Delhi District Court
State vs . Mahesh Kumar on 9 May, 2008
State Vs. Mahesh Kumar
IN THE COURT OF SH. GAUTAM MANAN:M.M : NEW DELHI.
In the matter of:
STATE VS MAHESH KUMAR
FIR NO. : 110/03
P.S.: AMBEDKAR NAGAR
U/S: 61/1/14 EXCISE ACT
JUDGMENT:
1. Sr. No. of the case 447/02
2. Date of commission of offence 14.03.2003
3. Name of the complainant State through: HC Devinder Singh
4. Name of the accused Mahesh Kumar, S/o Om Prakash,
r/o 224, Devli Village, Kumar
Mohalla, New Delhi.
5. Offence complained of U/S 61/1/14 Excise AcT
6. Plea of the accused Pleaded not guilty.
7.Final Order Acquitted
8. Date of institution of the case 30.07.2003
9. Date when the case was
reserved for orders 09.05.2008
10.Date of such order 09.05.2008
BRIEF STATEMENT OF REASONS FOR DECISION OF THE CASE:
1. Accused Mahesh Kumar has been sent up for trial on the allegations that on 14.03.2003 at about 2:10 AM in front of plot of Chander, B-Block, durga Vihar, Devli within the area of PS Ambedkar Nagar he was found in possession of five gunny bags containing 5 Boxes each total of 1200 quarter Bonny Scot Bottles without any permit or State Vs. Mahesh Kumar license and in contravention of the Notification and thereby he committed an offence punishable U/s 61/1/14 of Excise Act.

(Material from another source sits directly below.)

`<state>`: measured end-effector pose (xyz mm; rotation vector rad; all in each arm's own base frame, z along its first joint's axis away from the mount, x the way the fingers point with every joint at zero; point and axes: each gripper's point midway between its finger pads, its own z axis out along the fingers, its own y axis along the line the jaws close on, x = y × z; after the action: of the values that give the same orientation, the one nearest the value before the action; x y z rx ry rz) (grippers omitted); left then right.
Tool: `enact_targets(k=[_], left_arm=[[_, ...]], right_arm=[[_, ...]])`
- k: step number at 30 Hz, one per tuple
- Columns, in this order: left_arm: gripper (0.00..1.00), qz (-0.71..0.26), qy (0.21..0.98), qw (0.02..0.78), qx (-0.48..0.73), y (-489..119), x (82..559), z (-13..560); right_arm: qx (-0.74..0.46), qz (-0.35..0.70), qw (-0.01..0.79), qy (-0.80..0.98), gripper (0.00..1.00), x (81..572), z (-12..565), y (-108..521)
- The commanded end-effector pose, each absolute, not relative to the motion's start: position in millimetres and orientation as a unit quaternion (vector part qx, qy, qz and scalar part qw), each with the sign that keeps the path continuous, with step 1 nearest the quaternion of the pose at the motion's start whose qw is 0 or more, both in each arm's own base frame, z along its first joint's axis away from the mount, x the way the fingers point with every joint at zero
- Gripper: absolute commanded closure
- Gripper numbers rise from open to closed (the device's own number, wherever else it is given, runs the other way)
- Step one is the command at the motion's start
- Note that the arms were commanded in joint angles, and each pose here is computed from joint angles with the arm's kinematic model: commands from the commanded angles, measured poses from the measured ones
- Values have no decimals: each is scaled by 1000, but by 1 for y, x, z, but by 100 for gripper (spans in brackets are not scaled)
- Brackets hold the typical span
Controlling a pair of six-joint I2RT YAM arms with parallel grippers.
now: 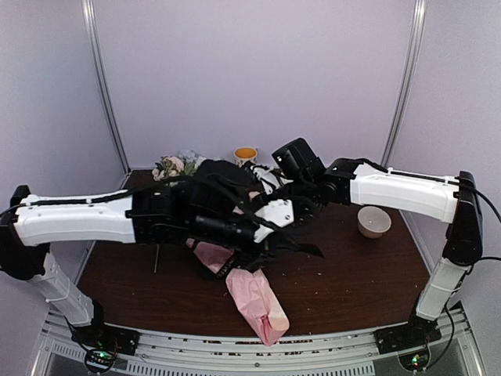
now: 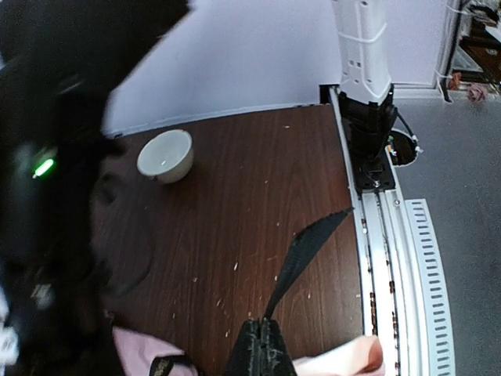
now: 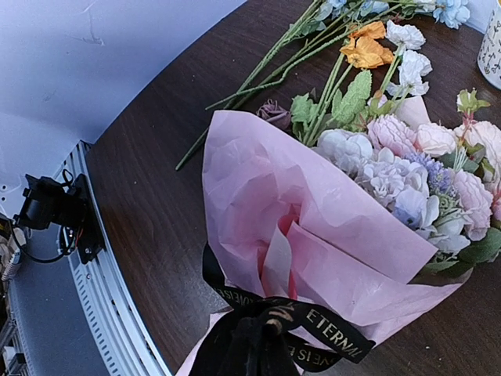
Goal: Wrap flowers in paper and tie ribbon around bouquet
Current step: Cross the half-tied ribbon over the folded bouquet, then tie the half-tied ribbon around the folded bouquet.
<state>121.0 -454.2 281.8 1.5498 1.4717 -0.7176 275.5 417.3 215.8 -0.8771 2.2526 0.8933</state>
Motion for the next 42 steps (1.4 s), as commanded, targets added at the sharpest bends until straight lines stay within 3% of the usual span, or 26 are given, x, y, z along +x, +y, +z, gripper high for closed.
enact_targets(k=[1, 7, 10, 16, 19, 27, 32, 34, 36, 38, 42], left_arm=[[100, -310, 454, 425, 719, -520, 83, 277], [100, -317, 357, 465, 745, -571, 62, 282], [100, -296, 373, 463, 748, -583, 72, 260], [43, -229, 428, 449, 751, -588, 98, 229], [27, -210, 437, 464, 741, -578, 105, 235], [27, -228, 457, 543, 666, -524, 110, 294], [40, -283, 515, 577, 567, -458, 131, 318], [48, -305, 557, 576, 515, -429, 151, 312], [50, -339, 601, 571, 445, -398, 175, 301], [48, -333, 640, 565, 399, -368, 202, 270], [28, -295, 657, 569, 397, -352, 217, 235]], right_arm=[[-367, 320, 281, 827, 100, 276, 226, 415], [-382, 311, 279, 825, 100, 274, 229, 413], [-384, 309, 281, 823, 100, 273, 230, 411], [-386, 311, 278, 823, 100, 271, 227, 410], [-387, 312, 276, 823, 100, 271, 226, 411], [-376, 327, 273, 823, 100, 268, 228, 414], [-352, 346, 271, 827, 100, 266, 228, 416], [-342, 352, 271, 828, 100, 266, 229, 416], [-337, 358, 273, 827, 100, 265, 232, 417], [-334, 362, 276, 825, 100, 265, 233, 417], [-330, 372, 276, 823, 100, 262, 236, 419]])
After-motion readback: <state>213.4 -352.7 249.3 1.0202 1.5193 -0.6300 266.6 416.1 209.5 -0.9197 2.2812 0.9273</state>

2. Accordingly, vide order dt. 22.07.2004 of my Ld. Predecessor a charge U/S 61/1/14 of Excise Act was framed against the accused to which the accused pleaded not guilty and claimed trial.
3. In support of its case prosecution has examined three witnesses.
PW1 is HC Devinder Singh who deposed that on 13.03.2003 he was on patrolling duty with Constable Mahinder & Raghuubir. At about 2 AM a secret informer gave an information to them that one person Mahesh supplies liquor and would take some liquor at vacant plot. He further deposed that on receipt of the information, he requested 2-3 persons to join the investigation, but none became ready. He further deposed that he formed a raiding party and raided the plot. The accused managed to escape taking advantage of the dark but the above stated case property was recovered from the plot. Later on the accused Mahesh was arrested on 08.04.2003 when he surrendered before the Court. The witness proved the seizure memo of liquor as Ex PW1/A and rukka as Ex PW1/B. The witness proved the arrest memo of accused as Ex PW1/C. The case property has been proved as Ex P-1 to P-5.
PW2 HC Pritam Singh proved the FIR in question as Ex PW2/A. PW3 ASI Mahinder Singh (IO) deposed that PW1 handed over State Vs. Mahesh Kumar the copy of FIR to him as the investigations of the present case was marked to him. He prepared the site plan at pointing out by PW1. The witness proved the site plan as ExPW3/A. The case property was deposited in Malkhana nad samples were sent to Excise Lab.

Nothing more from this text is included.